Problem details:
Extract each line from the entries below that has the string "pink" in it.

Records from a collection:
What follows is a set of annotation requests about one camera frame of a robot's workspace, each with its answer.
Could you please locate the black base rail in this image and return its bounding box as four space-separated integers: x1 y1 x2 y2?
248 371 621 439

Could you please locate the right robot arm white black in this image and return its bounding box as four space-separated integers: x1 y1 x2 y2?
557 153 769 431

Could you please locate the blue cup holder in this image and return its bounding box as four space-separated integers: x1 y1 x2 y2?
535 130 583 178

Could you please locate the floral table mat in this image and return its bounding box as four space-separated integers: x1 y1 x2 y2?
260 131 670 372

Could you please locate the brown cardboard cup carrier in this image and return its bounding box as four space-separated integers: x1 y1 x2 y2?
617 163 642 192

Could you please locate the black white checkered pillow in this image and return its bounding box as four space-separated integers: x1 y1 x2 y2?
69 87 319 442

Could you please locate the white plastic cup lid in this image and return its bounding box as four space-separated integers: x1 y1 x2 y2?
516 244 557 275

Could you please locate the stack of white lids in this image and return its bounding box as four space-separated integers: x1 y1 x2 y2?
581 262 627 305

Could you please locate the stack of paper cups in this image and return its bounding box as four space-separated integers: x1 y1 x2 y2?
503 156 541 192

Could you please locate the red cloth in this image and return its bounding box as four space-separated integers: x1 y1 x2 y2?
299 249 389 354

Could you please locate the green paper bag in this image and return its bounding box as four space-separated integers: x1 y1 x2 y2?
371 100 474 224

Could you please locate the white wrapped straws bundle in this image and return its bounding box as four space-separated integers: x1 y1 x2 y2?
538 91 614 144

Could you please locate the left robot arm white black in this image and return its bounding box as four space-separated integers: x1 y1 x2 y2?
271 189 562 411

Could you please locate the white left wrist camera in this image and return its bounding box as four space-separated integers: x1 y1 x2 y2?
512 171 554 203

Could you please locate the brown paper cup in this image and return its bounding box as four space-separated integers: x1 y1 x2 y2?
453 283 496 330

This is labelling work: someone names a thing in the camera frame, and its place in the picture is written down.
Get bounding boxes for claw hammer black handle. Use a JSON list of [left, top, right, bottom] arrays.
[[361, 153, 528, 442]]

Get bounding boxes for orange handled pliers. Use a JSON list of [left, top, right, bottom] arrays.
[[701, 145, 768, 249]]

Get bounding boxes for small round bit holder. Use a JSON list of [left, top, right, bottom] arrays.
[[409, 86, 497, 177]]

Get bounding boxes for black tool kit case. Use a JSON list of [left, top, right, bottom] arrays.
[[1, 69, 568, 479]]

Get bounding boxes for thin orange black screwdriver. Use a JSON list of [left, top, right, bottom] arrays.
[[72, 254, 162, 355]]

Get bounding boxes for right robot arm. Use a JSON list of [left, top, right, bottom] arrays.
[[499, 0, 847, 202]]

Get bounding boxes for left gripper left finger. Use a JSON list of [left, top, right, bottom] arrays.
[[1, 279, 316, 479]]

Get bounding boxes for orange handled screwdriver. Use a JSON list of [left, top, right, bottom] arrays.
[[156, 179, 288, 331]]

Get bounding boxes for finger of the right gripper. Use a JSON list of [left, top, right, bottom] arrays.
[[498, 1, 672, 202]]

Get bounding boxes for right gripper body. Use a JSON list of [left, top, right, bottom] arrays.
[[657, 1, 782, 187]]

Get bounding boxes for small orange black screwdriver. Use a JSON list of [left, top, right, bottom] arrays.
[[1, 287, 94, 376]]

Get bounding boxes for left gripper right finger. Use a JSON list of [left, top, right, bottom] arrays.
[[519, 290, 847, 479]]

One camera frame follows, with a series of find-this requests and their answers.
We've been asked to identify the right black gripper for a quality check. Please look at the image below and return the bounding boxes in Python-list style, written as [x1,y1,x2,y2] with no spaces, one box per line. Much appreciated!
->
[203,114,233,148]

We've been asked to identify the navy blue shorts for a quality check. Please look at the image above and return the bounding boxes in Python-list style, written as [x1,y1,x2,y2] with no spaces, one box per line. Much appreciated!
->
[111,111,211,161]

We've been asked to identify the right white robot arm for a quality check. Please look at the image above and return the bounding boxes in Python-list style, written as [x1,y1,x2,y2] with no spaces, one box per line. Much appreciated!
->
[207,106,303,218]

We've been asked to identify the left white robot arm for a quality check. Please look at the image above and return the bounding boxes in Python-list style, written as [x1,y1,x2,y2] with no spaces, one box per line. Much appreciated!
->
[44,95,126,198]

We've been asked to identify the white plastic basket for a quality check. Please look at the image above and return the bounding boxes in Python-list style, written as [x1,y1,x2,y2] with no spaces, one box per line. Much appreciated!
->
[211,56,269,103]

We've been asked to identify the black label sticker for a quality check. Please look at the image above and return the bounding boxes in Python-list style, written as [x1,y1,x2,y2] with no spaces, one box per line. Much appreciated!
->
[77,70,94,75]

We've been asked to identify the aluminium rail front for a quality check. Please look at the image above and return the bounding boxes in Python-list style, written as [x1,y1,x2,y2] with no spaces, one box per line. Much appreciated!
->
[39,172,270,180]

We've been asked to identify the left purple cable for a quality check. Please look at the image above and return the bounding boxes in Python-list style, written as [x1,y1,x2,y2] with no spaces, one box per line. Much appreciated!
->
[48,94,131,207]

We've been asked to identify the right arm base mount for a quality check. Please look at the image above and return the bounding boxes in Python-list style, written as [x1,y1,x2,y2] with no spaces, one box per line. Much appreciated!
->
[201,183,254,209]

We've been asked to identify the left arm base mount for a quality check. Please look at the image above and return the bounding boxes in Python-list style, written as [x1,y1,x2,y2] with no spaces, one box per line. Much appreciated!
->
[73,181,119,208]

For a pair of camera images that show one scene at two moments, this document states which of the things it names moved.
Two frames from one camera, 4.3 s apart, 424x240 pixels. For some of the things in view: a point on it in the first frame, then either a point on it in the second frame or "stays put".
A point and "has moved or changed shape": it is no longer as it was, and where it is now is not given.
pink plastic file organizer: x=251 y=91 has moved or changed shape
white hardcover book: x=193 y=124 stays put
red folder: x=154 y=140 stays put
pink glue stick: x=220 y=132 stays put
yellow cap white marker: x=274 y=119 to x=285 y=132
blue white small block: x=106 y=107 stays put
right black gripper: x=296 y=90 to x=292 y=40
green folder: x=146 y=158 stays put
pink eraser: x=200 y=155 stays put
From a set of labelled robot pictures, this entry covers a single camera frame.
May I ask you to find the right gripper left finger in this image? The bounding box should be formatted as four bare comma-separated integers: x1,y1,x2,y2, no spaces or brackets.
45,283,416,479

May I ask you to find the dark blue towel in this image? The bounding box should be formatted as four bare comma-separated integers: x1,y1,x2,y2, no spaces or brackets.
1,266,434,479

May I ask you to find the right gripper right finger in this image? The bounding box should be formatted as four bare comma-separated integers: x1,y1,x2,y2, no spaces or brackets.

Written reply:
pink plastic file organizer: x=251 y=91 has moved or changed shape
pink glue stick: x=220 y=132 stays put
pink eraser: x=200 y=155 stays put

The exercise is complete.